* [Task to carry out]
Search the data below for the string "right" and copy all lines where it shows up.

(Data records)
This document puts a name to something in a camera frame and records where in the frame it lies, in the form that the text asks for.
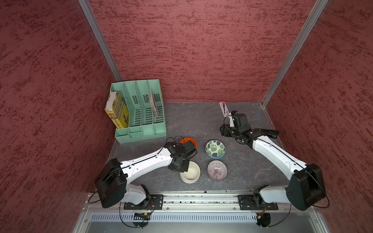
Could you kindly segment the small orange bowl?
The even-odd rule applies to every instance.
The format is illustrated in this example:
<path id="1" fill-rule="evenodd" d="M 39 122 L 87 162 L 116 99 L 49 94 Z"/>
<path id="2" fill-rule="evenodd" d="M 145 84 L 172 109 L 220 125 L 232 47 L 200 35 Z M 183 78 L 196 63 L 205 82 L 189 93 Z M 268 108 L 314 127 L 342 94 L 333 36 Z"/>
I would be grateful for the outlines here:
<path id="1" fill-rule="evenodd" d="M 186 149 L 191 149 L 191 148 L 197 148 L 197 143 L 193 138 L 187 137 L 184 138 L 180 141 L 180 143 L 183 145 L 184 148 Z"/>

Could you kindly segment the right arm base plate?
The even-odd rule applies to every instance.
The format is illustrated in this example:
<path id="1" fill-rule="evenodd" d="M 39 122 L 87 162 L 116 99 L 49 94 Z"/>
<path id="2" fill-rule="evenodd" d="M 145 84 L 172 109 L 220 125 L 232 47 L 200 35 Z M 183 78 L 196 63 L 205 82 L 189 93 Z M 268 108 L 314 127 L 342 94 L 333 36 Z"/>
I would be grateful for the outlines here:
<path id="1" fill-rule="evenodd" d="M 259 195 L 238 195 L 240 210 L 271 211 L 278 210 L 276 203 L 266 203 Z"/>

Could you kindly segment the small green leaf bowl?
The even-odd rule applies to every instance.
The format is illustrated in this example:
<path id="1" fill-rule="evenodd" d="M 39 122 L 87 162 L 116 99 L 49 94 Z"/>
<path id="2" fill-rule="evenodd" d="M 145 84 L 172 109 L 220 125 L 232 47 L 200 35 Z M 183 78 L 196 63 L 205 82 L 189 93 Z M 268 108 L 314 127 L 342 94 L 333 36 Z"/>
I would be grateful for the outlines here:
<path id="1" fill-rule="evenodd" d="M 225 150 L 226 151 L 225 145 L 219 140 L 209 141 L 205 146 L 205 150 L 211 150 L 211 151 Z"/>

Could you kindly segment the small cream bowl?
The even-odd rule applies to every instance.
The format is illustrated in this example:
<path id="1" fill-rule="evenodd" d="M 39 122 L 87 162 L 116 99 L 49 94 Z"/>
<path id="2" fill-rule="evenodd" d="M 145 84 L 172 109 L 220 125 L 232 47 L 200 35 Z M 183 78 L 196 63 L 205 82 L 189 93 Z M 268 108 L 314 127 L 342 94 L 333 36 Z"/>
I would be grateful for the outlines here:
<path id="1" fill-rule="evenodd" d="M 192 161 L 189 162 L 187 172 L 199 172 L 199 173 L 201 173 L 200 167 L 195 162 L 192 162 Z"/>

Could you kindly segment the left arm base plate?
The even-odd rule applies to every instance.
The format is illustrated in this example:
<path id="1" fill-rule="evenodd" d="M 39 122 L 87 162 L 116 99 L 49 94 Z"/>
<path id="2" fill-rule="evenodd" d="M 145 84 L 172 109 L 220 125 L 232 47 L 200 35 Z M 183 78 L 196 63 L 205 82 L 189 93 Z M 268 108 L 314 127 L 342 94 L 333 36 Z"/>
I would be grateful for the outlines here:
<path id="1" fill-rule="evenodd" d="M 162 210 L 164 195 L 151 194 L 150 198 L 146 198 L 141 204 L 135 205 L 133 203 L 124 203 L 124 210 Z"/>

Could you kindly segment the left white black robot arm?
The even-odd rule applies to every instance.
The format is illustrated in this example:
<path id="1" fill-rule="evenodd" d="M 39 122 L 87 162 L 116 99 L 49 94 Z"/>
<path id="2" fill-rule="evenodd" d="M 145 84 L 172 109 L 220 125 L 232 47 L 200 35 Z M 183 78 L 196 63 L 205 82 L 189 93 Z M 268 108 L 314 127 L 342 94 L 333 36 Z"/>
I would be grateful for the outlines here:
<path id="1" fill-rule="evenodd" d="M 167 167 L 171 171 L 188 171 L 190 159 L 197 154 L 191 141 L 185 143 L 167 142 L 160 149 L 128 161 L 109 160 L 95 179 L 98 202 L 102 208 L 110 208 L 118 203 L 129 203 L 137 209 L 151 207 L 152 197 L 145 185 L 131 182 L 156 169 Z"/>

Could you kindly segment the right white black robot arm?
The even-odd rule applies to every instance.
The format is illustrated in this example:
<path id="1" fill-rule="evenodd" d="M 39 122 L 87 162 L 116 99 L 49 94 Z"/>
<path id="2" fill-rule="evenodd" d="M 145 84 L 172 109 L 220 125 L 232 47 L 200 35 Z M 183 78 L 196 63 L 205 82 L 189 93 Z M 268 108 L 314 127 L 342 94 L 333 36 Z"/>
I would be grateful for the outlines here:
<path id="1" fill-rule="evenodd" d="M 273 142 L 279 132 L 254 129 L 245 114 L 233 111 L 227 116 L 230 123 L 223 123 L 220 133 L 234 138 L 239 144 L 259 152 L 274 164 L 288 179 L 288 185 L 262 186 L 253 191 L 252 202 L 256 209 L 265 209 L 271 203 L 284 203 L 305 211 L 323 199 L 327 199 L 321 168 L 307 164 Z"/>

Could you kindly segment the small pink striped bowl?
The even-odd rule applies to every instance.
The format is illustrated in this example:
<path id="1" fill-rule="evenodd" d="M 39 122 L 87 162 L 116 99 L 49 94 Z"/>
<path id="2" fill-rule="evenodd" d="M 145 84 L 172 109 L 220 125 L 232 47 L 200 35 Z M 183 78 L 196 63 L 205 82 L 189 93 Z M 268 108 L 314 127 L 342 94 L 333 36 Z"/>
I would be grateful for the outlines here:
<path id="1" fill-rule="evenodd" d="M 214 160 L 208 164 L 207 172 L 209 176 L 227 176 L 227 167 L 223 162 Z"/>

* [Your solution]
Could you kindly segment the right arm base plate?
Could you kindly segment the right white black robot arm?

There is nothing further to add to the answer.